View On Design

How to Mix Historical Features with Modern Design

by Helen Houston


Look to the past for inspiration and pair contemporary style with distinctive designs characteristic of their times.


Antique items, historic furniture designs, and period defining decorating techniques give traditional homes a great sense of story and character, which is why I always suggest looking to the past for inspiration when decorating your home.


Think about which decorative elements defined period spaces, and translate them into a modern setting with colors, finishes, textures, layout, and positioning. This could be anything from bold statements, such as large tapestries and grand ceiling moldings, to simple things such as porcelain ware or a Chesterfield sofa.


Surprise with Plasterwork

Throughout the centuries, plasterwork such as ceiling moldings, cornices, and paint effects, have been used to give rooms structure and a focal point. They were fundamental to Victorian interiors, and are influenced by classical design.


Today, plasterwork can be used with clean architectural lines for concealing lighting, adding interest and dimension surrounding your ceiling lights, or to create soffits to set your window treatments.
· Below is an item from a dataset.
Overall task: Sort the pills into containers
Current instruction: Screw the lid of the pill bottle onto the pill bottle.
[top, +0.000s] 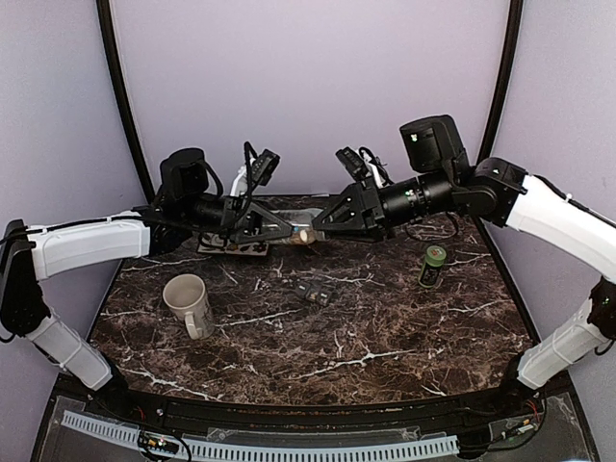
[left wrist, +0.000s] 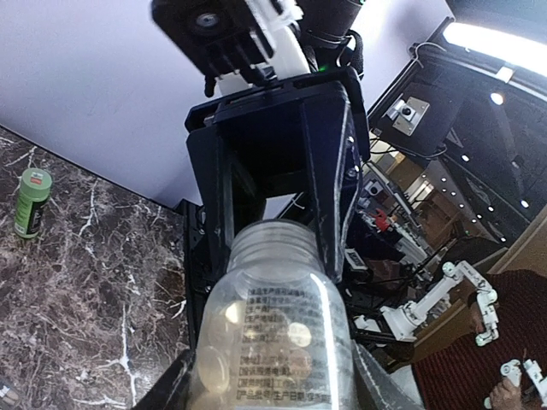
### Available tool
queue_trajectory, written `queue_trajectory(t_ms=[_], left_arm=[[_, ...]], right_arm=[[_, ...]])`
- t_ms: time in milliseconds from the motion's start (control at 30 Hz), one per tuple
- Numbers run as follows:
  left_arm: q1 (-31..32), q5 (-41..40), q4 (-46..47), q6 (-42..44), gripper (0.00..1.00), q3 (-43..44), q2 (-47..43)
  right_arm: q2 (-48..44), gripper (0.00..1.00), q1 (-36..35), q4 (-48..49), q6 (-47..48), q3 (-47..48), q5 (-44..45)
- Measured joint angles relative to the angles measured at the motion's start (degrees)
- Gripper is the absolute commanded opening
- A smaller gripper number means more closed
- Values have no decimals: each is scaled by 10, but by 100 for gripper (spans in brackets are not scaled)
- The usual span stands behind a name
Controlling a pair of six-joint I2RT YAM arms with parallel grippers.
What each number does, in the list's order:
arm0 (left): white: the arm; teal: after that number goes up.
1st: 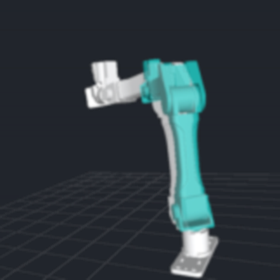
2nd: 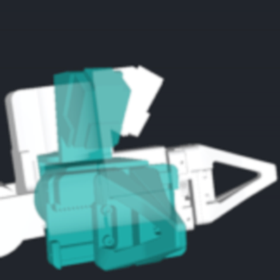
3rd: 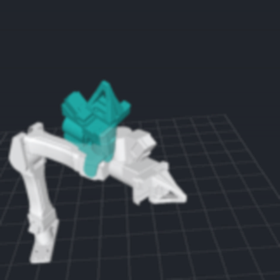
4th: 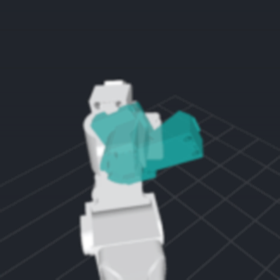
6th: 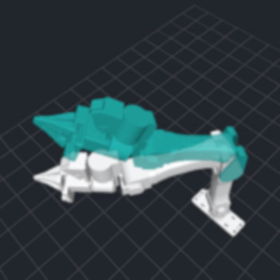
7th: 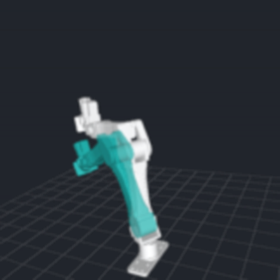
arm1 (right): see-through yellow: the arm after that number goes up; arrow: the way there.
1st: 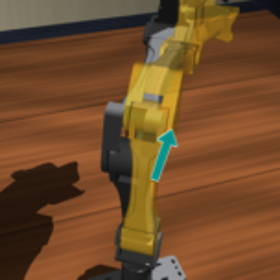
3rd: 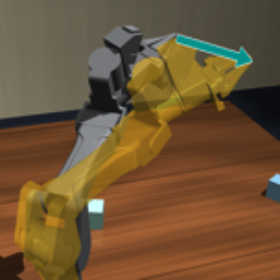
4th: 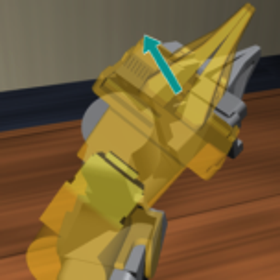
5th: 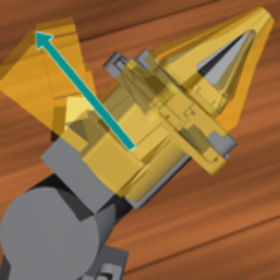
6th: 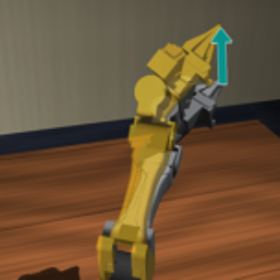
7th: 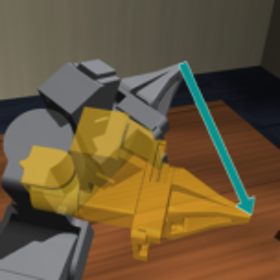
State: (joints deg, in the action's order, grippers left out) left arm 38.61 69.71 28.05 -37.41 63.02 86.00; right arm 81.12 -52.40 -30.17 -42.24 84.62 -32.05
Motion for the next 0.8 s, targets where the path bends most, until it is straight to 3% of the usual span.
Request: queue_trajectory(t_ms=[367,667,800], left_arm=[[44,-173,-240,255,0,9,-103],[96,-339,-285,361,0,-2,-176],[96,-349,-295,372,0,-2,-171]], right_arm=[[0,17,31,151,-190,-85,-137],[12,18,32,219,-241,-88,-169],[17,29,36,214,-242,-88,-168]])
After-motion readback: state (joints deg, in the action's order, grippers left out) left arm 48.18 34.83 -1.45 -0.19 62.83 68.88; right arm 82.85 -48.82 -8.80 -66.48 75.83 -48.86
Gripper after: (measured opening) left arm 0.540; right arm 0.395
Fashion a Porcelain Display

glassware on the wallThe Ming Dynasty saw the export of porcelain ware to Europe via the silk route.  Porcelain was so rare and precious that European aristocrats and wealthy merchants displayed their collections as a sign of wealth.
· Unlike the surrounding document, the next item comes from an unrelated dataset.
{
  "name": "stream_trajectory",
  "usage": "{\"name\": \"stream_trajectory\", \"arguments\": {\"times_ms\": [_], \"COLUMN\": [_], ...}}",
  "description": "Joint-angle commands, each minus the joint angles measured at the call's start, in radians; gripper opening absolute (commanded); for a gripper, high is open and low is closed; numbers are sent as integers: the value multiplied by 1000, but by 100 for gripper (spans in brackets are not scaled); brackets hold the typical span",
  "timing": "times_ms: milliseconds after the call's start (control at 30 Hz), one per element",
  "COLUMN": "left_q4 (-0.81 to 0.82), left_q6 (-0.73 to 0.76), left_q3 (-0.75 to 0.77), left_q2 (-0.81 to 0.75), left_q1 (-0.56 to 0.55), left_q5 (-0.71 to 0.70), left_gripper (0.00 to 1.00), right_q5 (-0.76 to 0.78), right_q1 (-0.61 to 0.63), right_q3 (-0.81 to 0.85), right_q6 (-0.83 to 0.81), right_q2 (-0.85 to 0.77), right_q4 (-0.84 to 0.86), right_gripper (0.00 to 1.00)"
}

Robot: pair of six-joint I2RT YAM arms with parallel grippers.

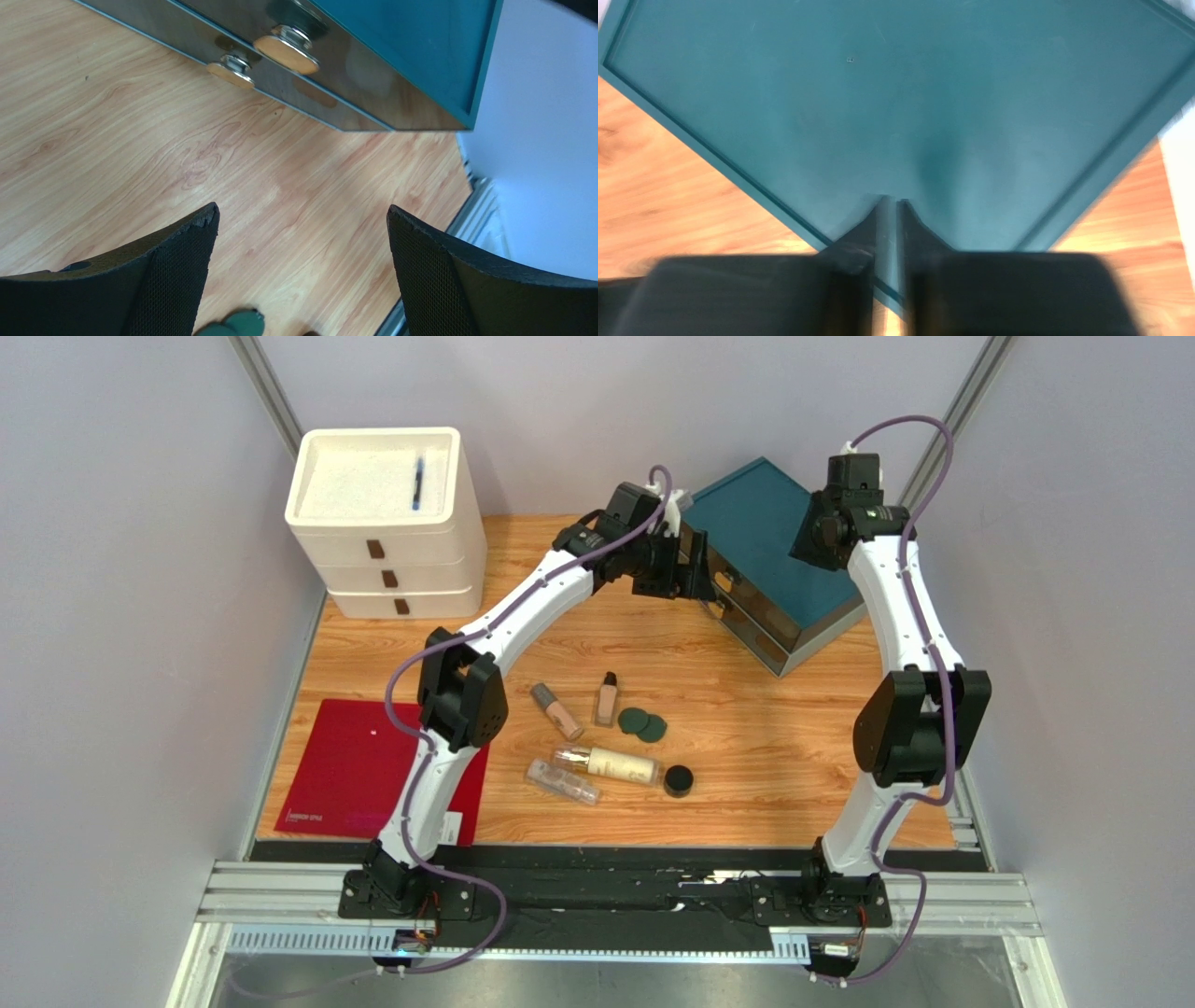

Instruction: Organize the makeup

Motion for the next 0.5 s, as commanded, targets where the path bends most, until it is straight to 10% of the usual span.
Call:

These days, porcelain displays have a more decorative aim. Instead of the traditional kitchen or glass cabinet display, think about creating a colorful arrangement of plates to hang on a wall. Define an area, such as a reading space, or hang the plates near your dining table to create a visual link. Use different sizes in a nonsymmetrical pattern to create a modern composition.


Consider Hanging Fabrics

Medieval and Renaissance tapestries were revered for their intricate detail, rich colors, and often vast scale.


They are no longer needed for insulation, but they make for a striking feature and are an alternative to framed art. You can find old tapestries in antique markets, or if that sounds like too much work, use an unusual rug or kilim.


Renew Something Re-owned

The Chesterfield sofa was named after the Fourth Earl of Chesterfield in the eighteenth century. Three hundred years later, this glorious sofa is still making an appearances in many homes. But it doesn’t have to look old fashioned. The dark leather of a library sofa can be updated by upholstering it in any number of different fabrics, such as velvet. Or combine it with modern side tables; incongruous elements can work together!


Pare Back a Four-Poster Bed

Dating at least to the sixteenth century, four-poster beds were built with a purpose and included heavy drapes to offer privacy and protection from the drafts.


Modern incarnations have been stripped back, getting rid of the canopies to reveal just a simple frame. If there is a low ceiling, consider using the uprights with a decorative newel cap and no fabric.


Curate Something Curious

The cabinets of curiosities of the sixteenth and seventeenth centuries contained everything from taxidermy to plants, minerals, and religious artifacts. Anything that was rare or unusual was pulled together to create a spectacular collection.


In a modern living space, built with a purpose and included within a bookcase, study, or guest bathroom. Assemble the mysterious and quirky with objects, photographs, or other paraphernalia from various travels to curate unusual stories. It will be an exceptional talking point.